If you repeat a difficult task, it gets easier. Soon hard becomes bearable, becomes cake. And the achievements, small on day one, pile up quickly.

As a writer, my biggest self imposed challenge is writing 1,250 words daily. This is about two or three hours worth of work for me, but sometimes only takes me one hour, especially at the beginnings of stories. I find word count much more concrete and measurable than pages or time spent, and thus more motivating.

The magic here is that a week of 1,250 days is easily a short story, maybe two. Or a few chapters of a novel. A few months make a collection, a short novel, or half a doorstop. And so on. It all adds up.

I have two new challenges I am imposing on myself. One, My daily blog post challenge, you are reading right now. I am on my fourth consecutive day, I believe. Whee!

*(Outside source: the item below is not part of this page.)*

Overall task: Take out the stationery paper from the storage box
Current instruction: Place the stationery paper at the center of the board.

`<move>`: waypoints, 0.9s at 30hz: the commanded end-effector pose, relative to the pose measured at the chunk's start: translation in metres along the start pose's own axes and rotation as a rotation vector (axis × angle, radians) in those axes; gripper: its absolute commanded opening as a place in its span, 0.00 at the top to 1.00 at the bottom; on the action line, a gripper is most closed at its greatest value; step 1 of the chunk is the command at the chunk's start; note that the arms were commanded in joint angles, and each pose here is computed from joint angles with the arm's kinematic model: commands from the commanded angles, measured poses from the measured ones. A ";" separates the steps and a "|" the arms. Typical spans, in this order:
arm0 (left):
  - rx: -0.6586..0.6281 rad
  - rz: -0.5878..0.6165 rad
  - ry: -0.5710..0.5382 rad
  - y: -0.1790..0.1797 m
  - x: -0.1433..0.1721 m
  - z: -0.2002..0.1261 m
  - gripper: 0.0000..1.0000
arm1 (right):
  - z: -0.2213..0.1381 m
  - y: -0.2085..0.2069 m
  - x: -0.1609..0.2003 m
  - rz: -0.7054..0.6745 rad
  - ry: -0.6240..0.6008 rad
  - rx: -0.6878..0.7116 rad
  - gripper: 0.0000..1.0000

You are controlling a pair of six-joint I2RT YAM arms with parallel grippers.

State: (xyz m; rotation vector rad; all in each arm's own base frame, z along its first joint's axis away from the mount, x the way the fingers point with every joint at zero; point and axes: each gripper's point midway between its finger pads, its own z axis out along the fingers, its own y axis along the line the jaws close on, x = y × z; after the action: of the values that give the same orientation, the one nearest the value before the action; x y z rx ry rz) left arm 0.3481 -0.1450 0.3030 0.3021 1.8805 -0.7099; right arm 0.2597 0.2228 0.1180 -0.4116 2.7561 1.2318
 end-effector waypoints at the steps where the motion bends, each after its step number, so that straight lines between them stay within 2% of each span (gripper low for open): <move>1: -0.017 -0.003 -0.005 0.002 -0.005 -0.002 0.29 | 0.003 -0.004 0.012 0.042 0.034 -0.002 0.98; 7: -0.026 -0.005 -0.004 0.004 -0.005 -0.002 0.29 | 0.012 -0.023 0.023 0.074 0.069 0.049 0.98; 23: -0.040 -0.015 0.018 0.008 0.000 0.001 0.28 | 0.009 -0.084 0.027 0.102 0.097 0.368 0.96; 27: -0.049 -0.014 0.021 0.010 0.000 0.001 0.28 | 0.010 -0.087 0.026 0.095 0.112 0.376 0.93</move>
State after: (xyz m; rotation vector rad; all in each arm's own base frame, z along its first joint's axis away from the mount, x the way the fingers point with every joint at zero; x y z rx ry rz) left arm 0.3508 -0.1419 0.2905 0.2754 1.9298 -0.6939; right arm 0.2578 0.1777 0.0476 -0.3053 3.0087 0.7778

The other  is my day-off story challenge. I intend to complete, from scratch, one new short story every day I have off (once a week.) I will use existing ideas, or new ones, but nothing I have already been working on.

I am giving myself some wiggle room - editing later is okay, so long as the story is done in one day. I don't expect epic length opuses (opi?) here, flash fiction to a few thousand words is fine. I am also still counting these stories as my daily word goal, so no double pressure.

Can I do it? I don't know. Will I succeed every week? Probably not. But I bet I learn a whole heck of a lot about tight storytelling, and how to get my creative process on a fast track.

I haven't decided what to do with these stories, I may put them up here for free, for a short time at least, or I may shop the ones that I feel or saleable around. Haven't got that far yet. I am wanting to do podcasts, so maybe some of these will be useable for that purpose, after Tes-Nin is done.

All depends on what I write and how the challenge goes, really. Wish me luck.